## Tuesday, November 9, 2010

### Repeating numbers

All numbers in an array repeat twice except two numbers which repeat only once. All the numbers are placed randomly. Find out efficiently the two numbers that have not repeated with O(1) extra memory.

#### 4 comments:

1. XOR all the numbers

2. Opposite problem is harder: you have a list with N unique numbers except one duplicate pair. Find the duplicate using only O(1) storage. (Hash table would be easy in practice, but that uses O(N) storage!)

3. XORig everything won't give you the two numbers... it will cancel out all the dupes, but leave you with A^B, not the individual A and B.

A multipass algorithm would work but I don't think it's optimal. Allocate a fixed table size, lets say 256. Stream the list if integers and fill the table with a histogram of the low order byte of each entry. Examine the table at the end and you'll find every entry is even except two.. the bins that have the unduplicated values. This gives you the lowest significant byte of the two values. (In 1 in 256 chance, they happen to have the same LSB, all values in the table are even and you can try with a higher byte.) So now we've reduced the problem down to 2/256 in size and we can repeat it again with the next higher byte, each time filtering out about 99% of the numbers, until we're down to just a handful of possibilities that can be examined with brute force.

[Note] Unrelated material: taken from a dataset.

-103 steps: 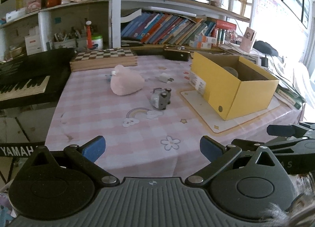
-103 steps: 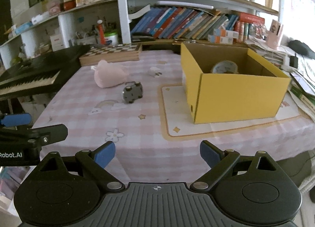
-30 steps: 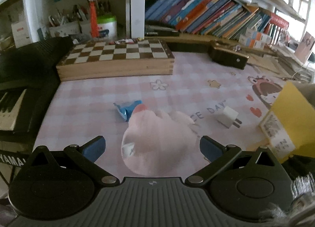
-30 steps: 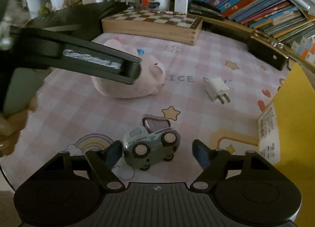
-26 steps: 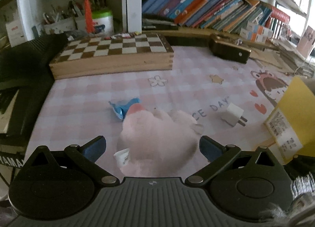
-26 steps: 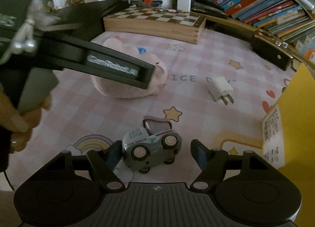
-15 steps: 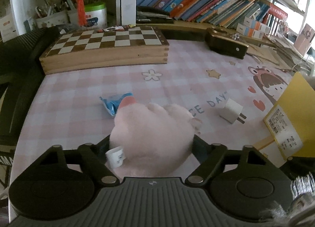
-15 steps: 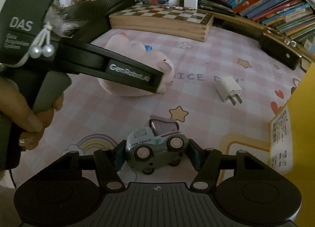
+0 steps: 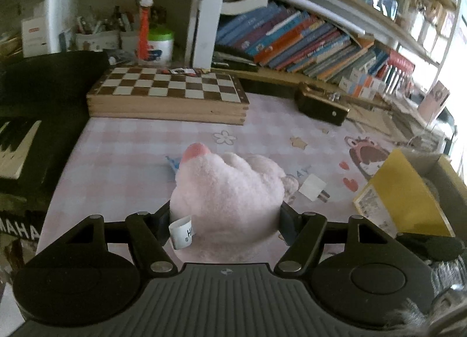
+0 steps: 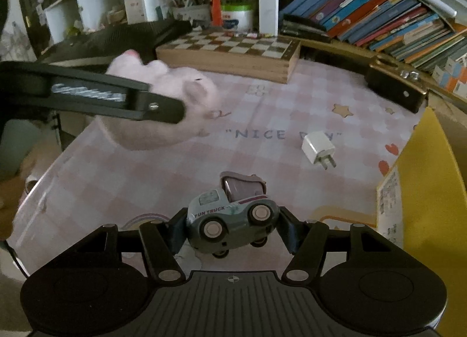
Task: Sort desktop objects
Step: 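Lift the toy truck and plush toy toward the yellow box with both tools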
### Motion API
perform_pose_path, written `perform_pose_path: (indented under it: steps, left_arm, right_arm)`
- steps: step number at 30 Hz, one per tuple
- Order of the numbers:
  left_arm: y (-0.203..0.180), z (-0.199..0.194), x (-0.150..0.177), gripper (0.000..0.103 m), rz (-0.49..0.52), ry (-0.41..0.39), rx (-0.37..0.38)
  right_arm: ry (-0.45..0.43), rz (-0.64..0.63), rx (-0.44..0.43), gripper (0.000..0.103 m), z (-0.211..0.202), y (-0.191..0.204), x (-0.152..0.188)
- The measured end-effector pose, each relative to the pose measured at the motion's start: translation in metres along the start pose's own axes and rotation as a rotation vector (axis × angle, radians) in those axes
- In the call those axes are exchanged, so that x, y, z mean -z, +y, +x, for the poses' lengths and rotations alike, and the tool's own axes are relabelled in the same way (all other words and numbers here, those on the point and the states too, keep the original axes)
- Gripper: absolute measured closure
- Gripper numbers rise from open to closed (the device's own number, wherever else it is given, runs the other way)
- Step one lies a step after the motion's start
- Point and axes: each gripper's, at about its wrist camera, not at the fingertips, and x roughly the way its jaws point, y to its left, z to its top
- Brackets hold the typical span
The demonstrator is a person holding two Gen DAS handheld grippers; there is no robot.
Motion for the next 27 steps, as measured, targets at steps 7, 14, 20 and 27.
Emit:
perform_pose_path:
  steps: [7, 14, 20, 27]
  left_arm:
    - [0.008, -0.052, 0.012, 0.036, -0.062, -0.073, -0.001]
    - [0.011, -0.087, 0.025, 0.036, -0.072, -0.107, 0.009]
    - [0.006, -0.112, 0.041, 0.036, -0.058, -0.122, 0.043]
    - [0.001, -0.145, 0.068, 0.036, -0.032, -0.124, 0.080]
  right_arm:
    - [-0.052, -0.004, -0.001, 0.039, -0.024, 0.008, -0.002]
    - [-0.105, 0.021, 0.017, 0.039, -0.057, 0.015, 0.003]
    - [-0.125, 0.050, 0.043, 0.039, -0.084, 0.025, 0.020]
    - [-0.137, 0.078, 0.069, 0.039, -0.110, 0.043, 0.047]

4. Got it.. a better version of the histogram counter I posted. Basically use the binning approach again, creating say 256 entries. Run through the list, figure which bin each value goes into based on any hash you like. XOR the number with the bin's entry. At the end, all of the bins will be 0 except two, which hold the two numbers A and B. This CAN rarely fail if A & B collide in the same bin, in which case you'll have only 1 nonzero accumulator.. just repeat with a different hash function. Finally, if A or B is itself 0, it will look like a collision failure. Easy solution is if you have to repeat the test, accumulate (x+1) and not x so if a 0 caused the first failure, you're no longer using 0. (You can repeat again with another hash and x+2 in the unlikely event of a double failure.)